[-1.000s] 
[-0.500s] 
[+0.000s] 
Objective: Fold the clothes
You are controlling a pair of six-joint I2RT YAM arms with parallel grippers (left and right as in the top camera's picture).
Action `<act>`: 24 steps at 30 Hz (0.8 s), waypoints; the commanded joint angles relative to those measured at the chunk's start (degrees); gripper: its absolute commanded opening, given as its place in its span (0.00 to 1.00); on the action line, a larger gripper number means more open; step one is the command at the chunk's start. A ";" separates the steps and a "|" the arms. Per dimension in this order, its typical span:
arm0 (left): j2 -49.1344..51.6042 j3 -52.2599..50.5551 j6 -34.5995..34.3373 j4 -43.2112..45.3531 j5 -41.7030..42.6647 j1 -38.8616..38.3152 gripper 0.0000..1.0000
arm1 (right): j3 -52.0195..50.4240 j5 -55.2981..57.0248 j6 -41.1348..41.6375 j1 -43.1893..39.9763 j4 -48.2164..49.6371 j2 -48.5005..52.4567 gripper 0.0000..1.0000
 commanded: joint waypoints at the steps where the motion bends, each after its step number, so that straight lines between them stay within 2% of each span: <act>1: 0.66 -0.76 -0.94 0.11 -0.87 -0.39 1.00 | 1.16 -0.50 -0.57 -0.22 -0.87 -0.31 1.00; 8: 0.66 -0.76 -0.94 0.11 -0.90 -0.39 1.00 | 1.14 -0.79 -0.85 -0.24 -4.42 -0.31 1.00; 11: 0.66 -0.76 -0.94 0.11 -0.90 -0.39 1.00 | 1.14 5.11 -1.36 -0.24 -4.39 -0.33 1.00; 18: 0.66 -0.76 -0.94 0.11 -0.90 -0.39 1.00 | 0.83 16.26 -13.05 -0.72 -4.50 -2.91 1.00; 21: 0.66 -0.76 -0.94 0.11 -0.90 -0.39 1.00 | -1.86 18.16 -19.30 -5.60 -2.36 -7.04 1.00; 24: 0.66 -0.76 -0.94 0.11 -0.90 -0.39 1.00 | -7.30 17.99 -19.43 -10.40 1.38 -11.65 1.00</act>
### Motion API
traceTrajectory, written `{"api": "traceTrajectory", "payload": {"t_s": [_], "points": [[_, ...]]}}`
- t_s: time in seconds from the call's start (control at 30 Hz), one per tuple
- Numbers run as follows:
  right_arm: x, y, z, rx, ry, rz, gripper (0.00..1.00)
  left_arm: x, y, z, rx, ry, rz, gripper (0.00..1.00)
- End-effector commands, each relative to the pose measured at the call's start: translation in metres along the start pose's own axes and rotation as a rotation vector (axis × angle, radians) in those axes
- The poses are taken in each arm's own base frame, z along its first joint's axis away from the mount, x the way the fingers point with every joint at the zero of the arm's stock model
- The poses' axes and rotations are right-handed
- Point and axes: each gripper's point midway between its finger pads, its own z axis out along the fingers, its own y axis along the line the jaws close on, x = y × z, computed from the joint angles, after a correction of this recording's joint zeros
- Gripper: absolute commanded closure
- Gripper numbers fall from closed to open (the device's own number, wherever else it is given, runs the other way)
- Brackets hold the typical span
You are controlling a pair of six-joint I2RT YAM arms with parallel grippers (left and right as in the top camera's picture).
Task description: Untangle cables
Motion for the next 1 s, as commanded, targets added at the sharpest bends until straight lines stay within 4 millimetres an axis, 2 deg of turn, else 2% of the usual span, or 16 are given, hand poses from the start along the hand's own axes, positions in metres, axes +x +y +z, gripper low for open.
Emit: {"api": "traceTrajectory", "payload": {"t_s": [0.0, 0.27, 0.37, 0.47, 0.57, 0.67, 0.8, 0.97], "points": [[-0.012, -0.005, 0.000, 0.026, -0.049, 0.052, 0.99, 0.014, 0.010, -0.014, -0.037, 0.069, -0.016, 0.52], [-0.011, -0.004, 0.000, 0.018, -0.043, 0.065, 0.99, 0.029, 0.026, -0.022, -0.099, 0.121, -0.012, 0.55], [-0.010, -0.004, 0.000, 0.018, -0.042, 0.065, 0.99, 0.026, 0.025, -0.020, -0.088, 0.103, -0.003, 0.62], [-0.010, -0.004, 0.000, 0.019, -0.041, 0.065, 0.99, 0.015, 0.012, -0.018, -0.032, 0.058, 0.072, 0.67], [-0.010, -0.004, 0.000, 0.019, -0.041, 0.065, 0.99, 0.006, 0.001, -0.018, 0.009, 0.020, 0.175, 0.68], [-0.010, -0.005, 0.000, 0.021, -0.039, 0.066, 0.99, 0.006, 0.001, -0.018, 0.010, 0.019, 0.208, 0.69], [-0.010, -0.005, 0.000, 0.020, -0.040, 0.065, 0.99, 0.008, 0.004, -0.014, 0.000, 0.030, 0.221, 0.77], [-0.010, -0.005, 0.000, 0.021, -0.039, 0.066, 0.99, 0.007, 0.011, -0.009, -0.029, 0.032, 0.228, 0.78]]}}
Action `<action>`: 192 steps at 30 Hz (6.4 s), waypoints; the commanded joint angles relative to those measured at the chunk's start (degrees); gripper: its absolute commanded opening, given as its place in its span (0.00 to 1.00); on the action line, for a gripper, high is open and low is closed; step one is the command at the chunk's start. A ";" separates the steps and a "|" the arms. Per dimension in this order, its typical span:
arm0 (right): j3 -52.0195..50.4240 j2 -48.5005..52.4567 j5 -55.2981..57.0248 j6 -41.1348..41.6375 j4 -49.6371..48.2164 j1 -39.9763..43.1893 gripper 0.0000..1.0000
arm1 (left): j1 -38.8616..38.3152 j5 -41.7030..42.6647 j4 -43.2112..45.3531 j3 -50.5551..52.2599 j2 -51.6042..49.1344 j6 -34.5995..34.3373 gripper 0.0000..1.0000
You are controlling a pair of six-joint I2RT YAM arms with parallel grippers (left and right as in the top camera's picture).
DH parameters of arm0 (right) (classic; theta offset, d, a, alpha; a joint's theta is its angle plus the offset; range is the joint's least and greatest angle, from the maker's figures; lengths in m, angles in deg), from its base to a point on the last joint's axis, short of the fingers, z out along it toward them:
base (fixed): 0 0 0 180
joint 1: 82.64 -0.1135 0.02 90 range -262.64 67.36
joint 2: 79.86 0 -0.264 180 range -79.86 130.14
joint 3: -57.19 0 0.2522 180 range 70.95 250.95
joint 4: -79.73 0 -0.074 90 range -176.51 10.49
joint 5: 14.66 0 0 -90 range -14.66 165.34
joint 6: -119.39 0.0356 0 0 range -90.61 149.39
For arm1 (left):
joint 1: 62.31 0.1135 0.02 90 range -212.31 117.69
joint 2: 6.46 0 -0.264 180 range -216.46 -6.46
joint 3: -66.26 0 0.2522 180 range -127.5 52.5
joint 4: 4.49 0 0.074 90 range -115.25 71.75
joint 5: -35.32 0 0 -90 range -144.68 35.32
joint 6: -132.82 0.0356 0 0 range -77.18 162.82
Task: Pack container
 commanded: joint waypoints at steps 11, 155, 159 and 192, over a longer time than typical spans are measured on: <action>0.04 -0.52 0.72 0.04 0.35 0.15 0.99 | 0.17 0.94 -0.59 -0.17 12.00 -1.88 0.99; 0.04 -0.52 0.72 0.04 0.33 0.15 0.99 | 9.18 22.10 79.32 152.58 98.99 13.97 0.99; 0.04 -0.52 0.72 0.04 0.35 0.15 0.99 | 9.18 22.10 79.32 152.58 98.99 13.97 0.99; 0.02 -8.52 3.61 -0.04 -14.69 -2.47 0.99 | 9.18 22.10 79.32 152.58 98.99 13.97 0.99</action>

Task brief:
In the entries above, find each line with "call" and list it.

Solution:
- t_s: time in seconds from the call's start (control at 30 Hz), one per tuple
- End-effector commands, each relative to the pose measured at the call's start: translation in metres along the start pose's own axes and rotation as a rotation vector (axis × angle, radians) in those axes

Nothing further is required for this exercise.